April 14th, 2010
Environmental Science
Engineering the Solutions For Our Modern World
Our world today moves a mile a minute. Everything from talking to traveling is racing towards instantaneous and the technology making it possible is evolving at an even faster pace. It makes sense that in this engineered world of ours, new problems should arise from the lives we live and the environments we live them in. It seems like in order to keep up with the next new thing, we have to keep moving forward and surpassing the our ideated limits. However, many people seem to be resisting many of the new technologies and fields of study that could solve many of the problems facing everyone in this day and age. I argue that there should be no regulations upon biotechnology, genetic engineering and genetically modified organisms or their research because they have the potential to solve many modern and developing problems in agriculture, medicine and beyond.Lets begin with the basics, what exactly are biotechnology, genetic engineering and genetically modified organisms? Biotechnology is the use of living things and/or organic processes to make marketable products, genetic engineering is the direct manipulation of an organism’s genes, and a genetically modified organism (GMO) is an organism whose genes have been modified by genetic engineering processes. An easy way to think of these things is that biotechnology is the type of company, genetic engineering the work they do and a GMO is their product.
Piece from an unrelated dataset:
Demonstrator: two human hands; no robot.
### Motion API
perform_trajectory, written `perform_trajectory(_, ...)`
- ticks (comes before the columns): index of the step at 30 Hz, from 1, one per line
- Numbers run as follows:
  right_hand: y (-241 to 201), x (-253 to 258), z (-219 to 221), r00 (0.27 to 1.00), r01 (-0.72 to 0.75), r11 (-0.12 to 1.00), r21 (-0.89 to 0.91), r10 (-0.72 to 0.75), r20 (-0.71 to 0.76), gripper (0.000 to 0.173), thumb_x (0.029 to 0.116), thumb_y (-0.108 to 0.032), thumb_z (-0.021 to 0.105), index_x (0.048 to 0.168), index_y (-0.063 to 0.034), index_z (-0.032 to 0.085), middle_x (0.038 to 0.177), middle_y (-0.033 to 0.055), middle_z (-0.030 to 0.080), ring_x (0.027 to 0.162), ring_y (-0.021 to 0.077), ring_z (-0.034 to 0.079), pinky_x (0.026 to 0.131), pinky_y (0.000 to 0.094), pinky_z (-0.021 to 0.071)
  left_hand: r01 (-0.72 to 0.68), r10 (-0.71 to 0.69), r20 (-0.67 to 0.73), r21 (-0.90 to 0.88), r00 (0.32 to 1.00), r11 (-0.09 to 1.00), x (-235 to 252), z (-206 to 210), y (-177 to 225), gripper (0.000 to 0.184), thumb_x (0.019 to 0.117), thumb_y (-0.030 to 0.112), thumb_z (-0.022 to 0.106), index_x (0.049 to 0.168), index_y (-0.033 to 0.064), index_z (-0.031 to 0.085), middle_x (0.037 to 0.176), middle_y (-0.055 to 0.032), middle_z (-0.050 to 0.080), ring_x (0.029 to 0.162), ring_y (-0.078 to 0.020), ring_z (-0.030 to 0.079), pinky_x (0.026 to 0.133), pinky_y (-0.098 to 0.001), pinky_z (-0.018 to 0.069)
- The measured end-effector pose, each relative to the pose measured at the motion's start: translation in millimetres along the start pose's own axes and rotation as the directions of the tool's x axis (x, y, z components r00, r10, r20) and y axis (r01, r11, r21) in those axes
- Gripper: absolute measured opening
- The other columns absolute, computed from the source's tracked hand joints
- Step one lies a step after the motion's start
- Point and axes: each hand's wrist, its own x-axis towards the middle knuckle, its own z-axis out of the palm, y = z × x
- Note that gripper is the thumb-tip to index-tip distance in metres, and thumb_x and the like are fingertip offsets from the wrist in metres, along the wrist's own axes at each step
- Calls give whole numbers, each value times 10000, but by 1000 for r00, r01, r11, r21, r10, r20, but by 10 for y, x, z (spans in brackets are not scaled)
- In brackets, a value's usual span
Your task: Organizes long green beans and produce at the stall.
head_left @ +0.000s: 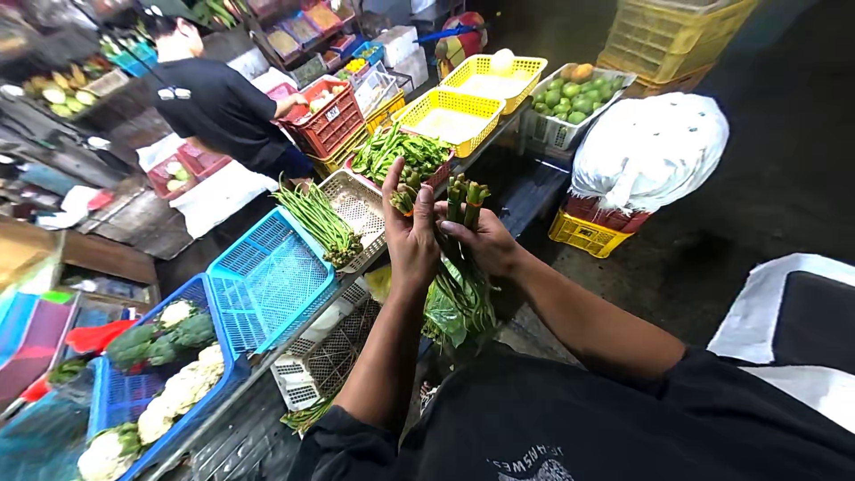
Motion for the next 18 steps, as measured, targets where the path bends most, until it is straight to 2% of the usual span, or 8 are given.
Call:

Some genetically engineered products are easily recognized like In vitro fertilization, recumbent human insulin and genetically modified, herbicide tolerant (GMHT) plants.
In recent years some couple’s inability to conceive children, has come to the forefront of science. In vitro, which is Latin for ‘in glass’, fertilization is the process by which female eggs are stripped of their genetic information and is replaced by the genetic information of the mother and father. This process actually happens in a glass Petri-dish giving validity to its Latin name and its product’s common reference, test tube babies. The fertilized egg (zygote) is then implanted into the mother, or a surrogate mother’s uterus. This genetic engineering technique allows people who would naturally be unable to reproduce, to be ripe with children (in vitro fertilization often leads to multiples i.e. twins, triplets, etc.)
Another easily recognized product of genetic engineering is recumbent human insulin. Human bodies break down everything they are fed into sugars, which are then put into the blood stream and transferred into our cells for energy by means of insulin. Type one diabetics did not get so lucky. Due to a certain genetic mutation, type one diabetics do not make insulin, so the sugar they break down circulates in their blood streams until fatal chemicals are released. From 1922 to 1974, insulin had to be extracted from animals (Teuscher 1974). Today, thanks to the scientific geniuses at Genentech and Eli Lilly, type one diabetics have recumbent human insulin, a mirror image of our natural insulin, made in a lab by genetic engineers. The new process of acquiring insulin is safe, provides the purest form of insulin, and harms no paws in the process.
A final example of a genetic engineering feat is genetically modified, herbicide tolerant (GMHT) plants. Farming is tough. Not only do you have to do all the manual labor of prepping soil, planting crops, watering and harvesting, you also have to deal with a percentage of your crop being ruined by pesky bugs. Monsanto Agricultural Biotechnology Company decided to take a stand, and engineered some of the first commercially grown GMHT plants. If you lay down the green for some Monsanto seeds, you are paying for the freedom to spray your plants with deadly toxins that will trample the attempts of Mother Nature to ruin your crop quota, because Monsanto GMHT crops can withstand the spray and live to see a riper day.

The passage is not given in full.